This Day In Classic Rock [Videos] 1/17

The Velvets played London's now-famous Marquee Club tonight in 1963, along with the Cyril Davies All-Stars. In the undesirable opening slot, a brand-new band called The Rolling Stones. Admission? A whopping 4 shillings (about $.56). No footage exists of that show, but they'd play there again...

NBC TV bought a TV series from Screen Gems Productions today in 1966, conceived by aspiring filmmakers Bob Rafelson and Bert Schneider after seeing The Beatles film A Hard Day's Night. The situation comedy would use many of the same sets and props Screen Gems had constructed for The Three Stooges. To keep noise on the set down, any of the four band members not needed in front of the camera used a converted meat locker as a "green room", which Peter Tork later noted had the added benefit of concealing any marijuana use that might be going on. The Monkees would premier in September.

The Jimi Hendrix Experience were in Luxembourg today in 1967, recording for the Ready Steady Radio program. Radio Luxembourg's privately owned transmitter broadcast directly into England, and unlike the BBC allowed commercial advertising and more importantly, rock and roll music. While getting themselves properly lubricated to play, they ran up a whopping bar tab of $6.21, which they were unable to pay.The BBC would later warm to Jimi, as he would to them.

The Yardbirds were on their way to Australia, but stopped in the British colony of Singapore for a show today in 1967. Guitarist Jimmy Page noted that the screaming fans seemed stuck in the Beatles-era, and after the show met up with a friend stationed there in the British Army, and was struck by how close he and many of his contemporaries had come to being conscripted into the Army themselves. The draft in England had ended in 1960, but had it continued music, pop culture, and fashion worldwide might have been quite different.

Led Zeppelin's debut album spent it's first full day on sale in record stores in the United States today in 1969, timed to coincide with their first American mostly-headlining tour. They had already played the Seattle Center Arena just after Christmas ( Dec. 27th, opening for Vanilla Fudge, when the famous Edgewater Inn "mudshark" incident occurred), and would utterly destroy the Green Lake Aqua Theater in May with Three Dog Night.

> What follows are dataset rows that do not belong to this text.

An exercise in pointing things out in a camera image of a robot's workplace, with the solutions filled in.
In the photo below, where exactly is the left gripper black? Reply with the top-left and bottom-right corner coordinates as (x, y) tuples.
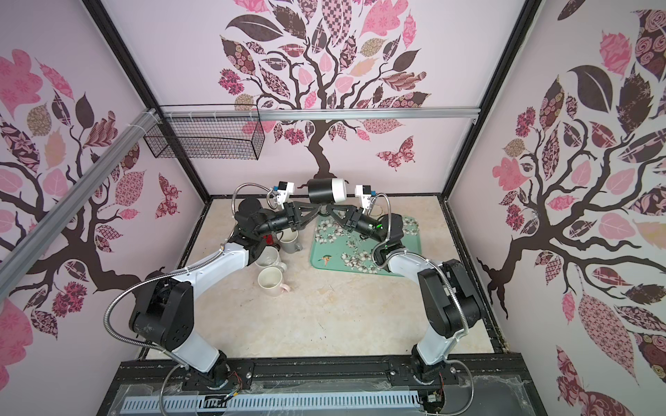
(256, 200), (322, 237)

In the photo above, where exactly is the light grey mug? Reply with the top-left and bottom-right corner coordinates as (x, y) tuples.
(277, 229), (303, 254)

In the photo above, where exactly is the white and black mug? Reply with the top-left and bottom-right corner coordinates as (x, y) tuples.
(307, 178), (347, 205)

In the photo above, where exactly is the cream beige mug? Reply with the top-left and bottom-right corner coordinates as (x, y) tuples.
(255, 246), (288, 272)

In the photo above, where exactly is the pale pink mug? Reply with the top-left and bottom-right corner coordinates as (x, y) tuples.
(257, 267), (291, 297)

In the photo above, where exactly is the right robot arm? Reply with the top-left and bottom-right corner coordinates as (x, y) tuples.
(325, 205), (482, 385)

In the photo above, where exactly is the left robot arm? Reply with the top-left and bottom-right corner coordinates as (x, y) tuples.
(128, 198), (323, 388)

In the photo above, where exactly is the cream and peach mug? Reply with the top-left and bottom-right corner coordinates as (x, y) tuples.
(369, 204), (385, 219)

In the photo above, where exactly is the green floral serving tray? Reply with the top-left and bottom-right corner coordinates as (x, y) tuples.
(310, 217), (394, 276)

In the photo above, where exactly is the black wire basket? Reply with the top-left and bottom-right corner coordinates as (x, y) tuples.
(143, 104), (265, 161)

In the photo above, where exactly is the aluminium rail back wall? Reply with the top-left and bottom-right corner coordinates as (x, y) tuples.
(162, 107), (480, 121)

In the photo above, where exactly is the aluminium rail wall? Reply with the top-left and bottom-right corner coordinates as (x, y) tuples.
(162, 107), (480, 121)
(1, 109), (159, 299)

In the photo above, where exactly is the white slotted cable duct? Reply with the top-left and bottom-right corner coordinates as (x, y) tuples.
(111, 391), (421, 415)

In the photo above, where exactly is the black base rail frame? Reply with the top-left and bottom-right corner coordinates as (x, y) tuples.
(99, 354), (546, 415)

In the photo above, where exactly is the aluminium rail left wall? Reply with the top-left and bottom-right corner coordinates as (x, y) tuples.
(1, 109), (159, 299)

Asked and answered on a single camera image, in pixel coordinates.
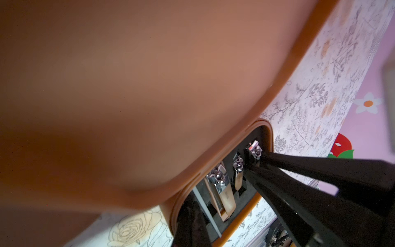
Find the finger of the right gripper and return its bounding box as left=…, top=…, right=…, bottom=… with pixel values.
left=244, top=166, right=395, bottom=247

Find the dark brown nail clipper case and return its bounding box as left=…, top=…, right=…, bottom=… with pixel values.
left=1, top=1, right=337, bottom=247

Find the small metal tool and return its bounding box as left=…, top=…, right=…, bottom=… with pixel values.
left=246, top=140, right=262, bottom=167

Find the brown nail file sleeve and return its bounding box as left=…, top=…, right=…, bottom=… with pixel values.
left=205, top=162, right=236, bottom=222

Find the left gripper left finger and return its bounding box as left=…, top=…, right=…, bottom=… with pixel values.
left=172, top=198, right=196, bottom=247

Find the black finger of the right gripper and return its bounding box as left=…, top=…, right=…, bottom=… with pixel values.
left=261, top=152, right=395, bottom=198

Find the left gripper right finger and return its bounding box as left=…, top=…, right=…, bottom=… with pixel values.
left=192, top=206, right=212, bottom=247

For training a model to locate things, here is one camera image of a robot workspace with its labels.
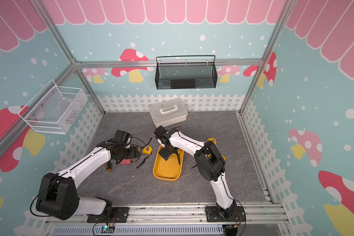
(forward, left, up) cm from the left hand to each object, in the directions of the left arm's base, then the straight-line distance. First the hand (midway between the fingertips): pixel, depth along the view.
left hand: (133, 156), depth 87 cm
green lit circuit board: (-35, +8, -10) cm, 38 cm away
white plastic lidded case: (+33, -19, +4) cm, 38 cm away
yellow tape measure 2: (+1, -5, -8) cm, 9 cm away
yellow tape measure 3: (+17, -49, -6) cm, 53 cm away
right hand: (+5, -22, -3) cm, 23 cm away
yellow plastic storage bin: (-6, -22, -5) cm, 24 cm away
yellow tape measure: (+8, -6, -6) cm, 12 cm away
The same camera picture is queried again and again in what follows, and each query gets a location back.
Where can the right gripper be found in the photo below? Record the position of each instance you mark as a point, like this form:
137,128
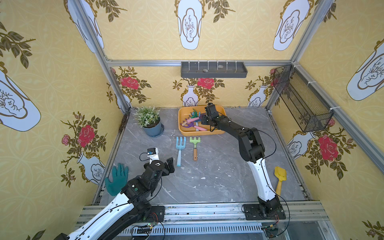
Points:
207,119

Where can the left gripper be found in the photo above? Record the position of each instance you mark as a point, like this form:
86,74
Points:
162,166

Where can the yellow storage tray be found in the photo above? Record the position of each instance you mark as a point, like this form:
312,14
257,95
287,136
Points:
190,132

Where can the light green hand rake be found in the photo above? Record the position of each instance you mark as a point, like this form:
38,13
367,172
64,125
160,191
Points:
195,141

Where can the light blue hand fork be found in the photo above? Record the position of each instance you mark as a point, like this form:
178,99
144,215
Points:
180,145

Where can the dark green hand rake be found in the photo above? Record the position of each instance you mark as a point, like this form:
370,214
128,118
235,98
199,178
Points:
195,115

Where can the purple fork pink handle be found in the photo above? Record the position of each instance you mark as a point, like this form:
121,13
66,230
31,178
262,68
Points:
190,120

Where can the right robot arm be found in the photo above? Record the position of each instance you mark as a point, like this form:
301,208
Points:
252,150

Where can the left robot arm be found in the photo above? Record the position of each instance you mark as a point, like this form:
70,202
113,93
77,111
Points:
129,206

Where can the green rubber glove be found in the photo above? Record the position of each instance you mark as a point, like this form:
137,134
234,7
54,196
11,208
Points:
119,176

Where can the potted green plant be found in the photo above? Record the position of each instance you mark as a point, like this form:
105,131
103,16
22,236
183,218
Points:
149,120

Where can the yellow toy shovel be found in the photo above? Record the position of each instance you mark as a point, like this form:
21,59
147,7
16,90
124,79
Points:
281,175

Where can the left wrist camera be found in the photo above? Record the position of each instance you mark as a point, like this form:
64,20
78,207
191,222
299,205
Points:
153,154

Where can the purple rake pink handle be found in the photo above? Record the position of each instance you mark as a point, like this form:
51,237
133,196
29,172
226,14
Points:
192,125

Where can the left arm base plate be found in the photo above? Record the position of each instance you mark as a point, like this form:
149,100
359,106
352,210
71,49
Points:
155,214

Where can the black wire mesh basket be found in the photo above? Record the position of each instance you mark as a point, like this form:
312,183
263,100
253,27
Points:
308,108

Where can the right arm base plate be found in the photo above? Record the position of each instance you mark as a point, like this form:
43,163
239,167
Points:
253,212

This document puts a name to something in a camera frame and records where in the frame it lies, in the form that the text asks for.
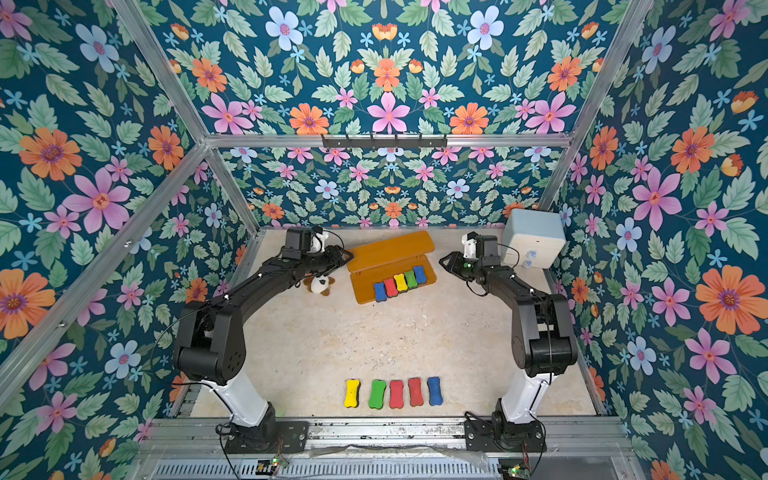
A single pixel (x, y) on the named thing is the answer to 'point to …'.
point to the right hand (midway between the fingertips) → (445, 257)
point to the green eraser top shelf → (376, 394)
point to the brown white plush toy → (319, 284)
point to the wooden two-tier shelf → (372, 263)
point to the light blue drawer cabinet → (532, 238)
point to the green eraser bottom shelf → (411, 279)
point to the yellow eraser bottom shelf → (401, 282)
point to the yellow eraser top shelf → (351, 393)
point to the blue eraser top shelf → (434, 386)
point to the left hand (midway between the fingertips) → (351, 254)
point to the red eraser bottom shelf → (391, 287)
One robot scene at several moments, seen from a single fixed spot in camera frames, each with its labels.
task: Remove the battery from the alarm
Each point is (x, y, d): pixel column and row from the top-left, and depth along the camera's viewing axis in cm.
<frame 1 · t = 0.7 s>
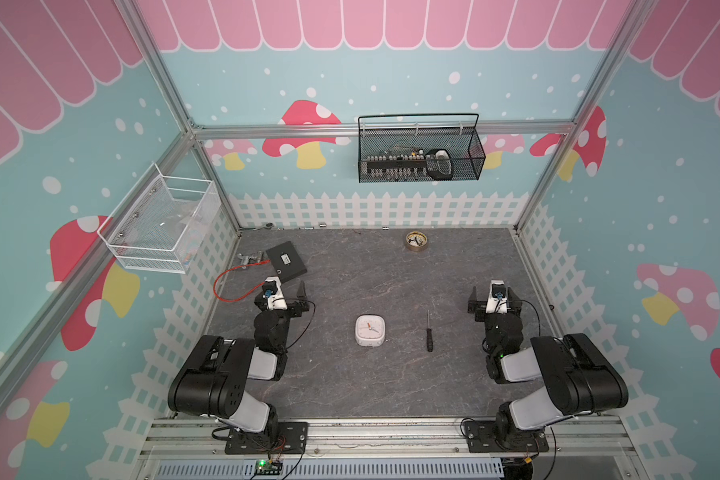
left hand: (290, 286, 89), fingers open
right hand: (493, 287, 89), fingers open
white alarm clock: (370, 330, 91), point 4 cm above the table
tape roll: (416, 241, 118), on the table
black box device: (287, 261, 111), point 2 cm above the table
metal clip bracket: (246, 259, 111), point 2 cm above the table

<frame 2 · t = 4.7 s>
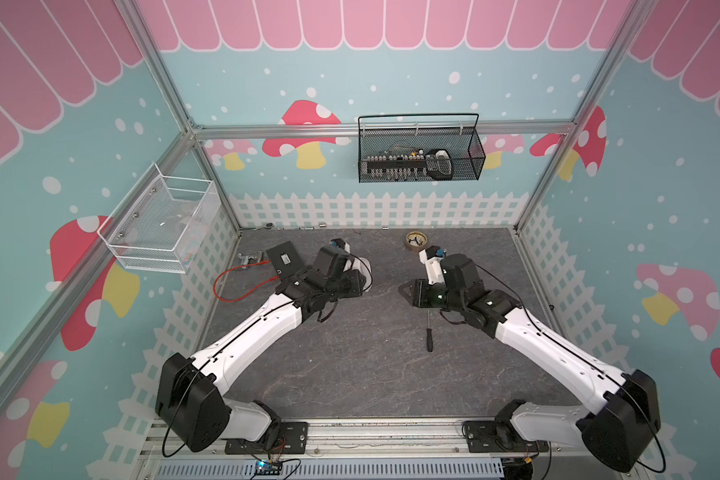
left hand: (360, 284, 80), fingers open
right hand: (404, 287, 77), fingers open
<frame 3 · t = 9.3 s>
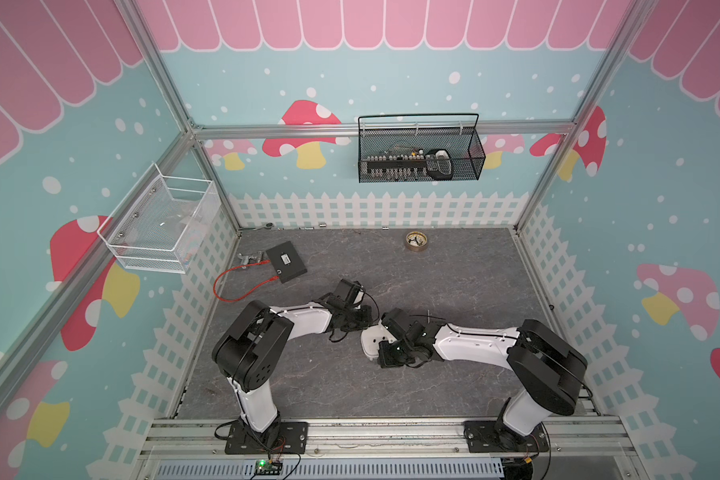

The Doors played the first of four nights at New York's Felt Forum tonight in 1970. The shows, along with most of the others on the East Coast leg of the tour, were recorded and painstakingly edited into their first live album, Absolutely Live.

Bass player and actor Dino Martin, son of Rat-Pack crooner Dean Martin, was arrested today in 1974 attempting to sell two fully-automatic AK-47 assault rifles to an undercover federal agent.

"A little bit rock and roll" Mormon pop star Donny Osmond lost a charity boxing match in Chicago today in 1994 to Partridge Family actor and bass-mimer Danny Bonaduce, who won 2-1.

An acetate of a long-missing recording of a blues song called Too Many Cooks went up for auction in London today in 2003, remarkable in that it was a collaboration between Mick Jagger and John Lennon. It had never been released because the two had been signed to different record labels.

Rock and Roll Birthdays

Guitarist #37 on the Rolling Stone Top 100 Greatest Guitarist Of All Time list Mick Taylor is 71. He'd played with John Mayall's Bluesbreakers, and replaced Brian Jones in The Rolling Stones in 1969, quitting in 1974.

Country-rock guitarist, singer, songwriter, and actor Steve Earle is 65.

The Bangles and Ming Tea...the fake band in the Austin Powers films (she's married to the director of all three of them)...guitarist and actress Susanna Hoffs is 61.